Reproduce the data in full, exactly.

COLLECTED DATA -
= = = = =

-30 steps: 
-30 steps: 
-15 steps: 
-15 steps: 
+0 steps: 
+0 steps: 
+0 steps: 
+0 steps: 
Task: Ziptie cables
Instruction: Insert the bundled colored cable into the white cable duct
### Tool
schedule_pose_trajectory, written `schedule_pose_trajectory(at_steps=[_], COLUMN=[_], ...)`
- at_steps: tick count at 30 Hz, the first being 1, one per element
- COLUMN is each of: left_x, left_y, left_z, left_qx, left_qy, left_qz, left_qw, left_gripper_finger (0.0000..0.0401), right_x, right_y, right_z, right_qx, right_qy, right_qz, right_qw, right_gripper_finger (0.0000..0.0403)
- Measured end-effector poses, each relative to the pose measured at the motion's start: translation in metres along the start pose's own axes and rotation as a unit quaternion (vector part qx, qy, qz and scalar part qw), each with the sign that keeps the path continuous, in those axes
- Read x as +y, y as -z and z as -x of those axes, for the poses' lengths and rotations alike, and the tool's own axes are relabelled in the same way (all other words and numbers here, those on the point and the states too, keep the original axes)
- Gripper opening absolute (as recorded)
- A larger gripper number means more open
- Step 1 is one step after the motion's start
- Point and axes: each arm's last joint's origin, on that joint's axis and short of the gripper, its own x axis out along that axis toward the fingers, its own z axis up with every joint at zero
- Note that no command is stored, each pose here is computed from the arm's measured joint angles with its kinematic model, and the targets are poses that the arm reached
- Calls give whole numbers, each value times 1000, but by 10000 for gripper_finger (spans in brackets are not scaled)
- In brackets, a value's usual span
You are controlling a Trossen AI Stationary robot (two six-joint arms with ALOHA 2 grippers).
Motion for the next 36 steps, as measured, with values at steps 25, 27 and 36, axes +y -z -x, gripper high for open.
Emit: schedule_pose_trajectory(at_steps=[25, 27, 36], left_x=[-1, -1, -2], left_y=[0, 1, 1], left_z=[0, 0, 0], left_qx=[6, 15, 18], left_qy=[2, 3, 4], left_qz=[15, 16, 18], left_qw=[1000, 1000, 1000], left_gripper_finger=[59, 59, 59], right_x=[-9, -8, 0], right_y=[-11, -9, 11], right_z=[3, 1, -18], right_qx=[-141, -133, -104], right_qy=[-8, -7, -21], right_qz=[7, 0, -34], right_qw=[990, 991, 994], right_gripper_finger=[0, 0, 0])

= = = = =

SOLUTION TO THIS TASK -
-30 steps: 
-30 steps: 
-15 steps: 
-15 steps: 
+0 steps: 
+0 steps: 
+0 steps: 
+0 steps: 
Task: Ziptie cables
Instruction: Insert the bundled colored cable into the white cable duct
### Tool
schedule_pose_trajectory, written `schedule_pose_trajectory(at_steps=[_], COLUMN=[_], ...)`
- at_steps: tick count at 30 Hz, the first being 1, one per element
- COLUMN is each of: left_x, left_y, left_z, left_qx, left_qy, left_qz, left_qw, left_gripper_finger (0.0000..0.0401), right_x, right_y, right_z, right_qx, right_qy, right_qz, right_qw, right_gripper_finger (0.0000..0.0403)
- Measured end-effector poses, each relative to the pose measured at the motion's start: translation in metres along the start pose's own axes and rotation as a unit quaternion (vector part qx, qy, qz and scalar part qw), each with the sign that keeps the path continuous, in those axes
- Read x as +y, y as -z and z as -x of those axes, for the poses' lengths and rotations alike, and the tool's own axes are relabelled in the same way (all other words and numbers here, those on the point and the states too, keep the original axes)
- Gripper opening absolute (as recorded)
- A larger gripper number means more open
- Step 1 is one step after the motion's start
- Point and axes: each arm's last joint's origin, on that joint's axis and short of the gripper, its own x axis out along that axis toward the fingers, its own z axis up with every joint at zero
- Note that no command is stored, each pose here is computed from the arm's measured joint angles with its kinematic model, and the targets are poses that the arm reached
- Calls give whole numbers, each value times 1000, but by 10000 for gripper_finger (spans in brackets are not scaled)
- In brackets, a value's usual span
You are controlling a Trossen AI Stationary robot (two six-joint arms with ALOHA 2 grippers).
Motion for the next 36 steps, as measured, with values at steps 25, 27 and 36, axes +y -z -x, gripper high for open.
Emit: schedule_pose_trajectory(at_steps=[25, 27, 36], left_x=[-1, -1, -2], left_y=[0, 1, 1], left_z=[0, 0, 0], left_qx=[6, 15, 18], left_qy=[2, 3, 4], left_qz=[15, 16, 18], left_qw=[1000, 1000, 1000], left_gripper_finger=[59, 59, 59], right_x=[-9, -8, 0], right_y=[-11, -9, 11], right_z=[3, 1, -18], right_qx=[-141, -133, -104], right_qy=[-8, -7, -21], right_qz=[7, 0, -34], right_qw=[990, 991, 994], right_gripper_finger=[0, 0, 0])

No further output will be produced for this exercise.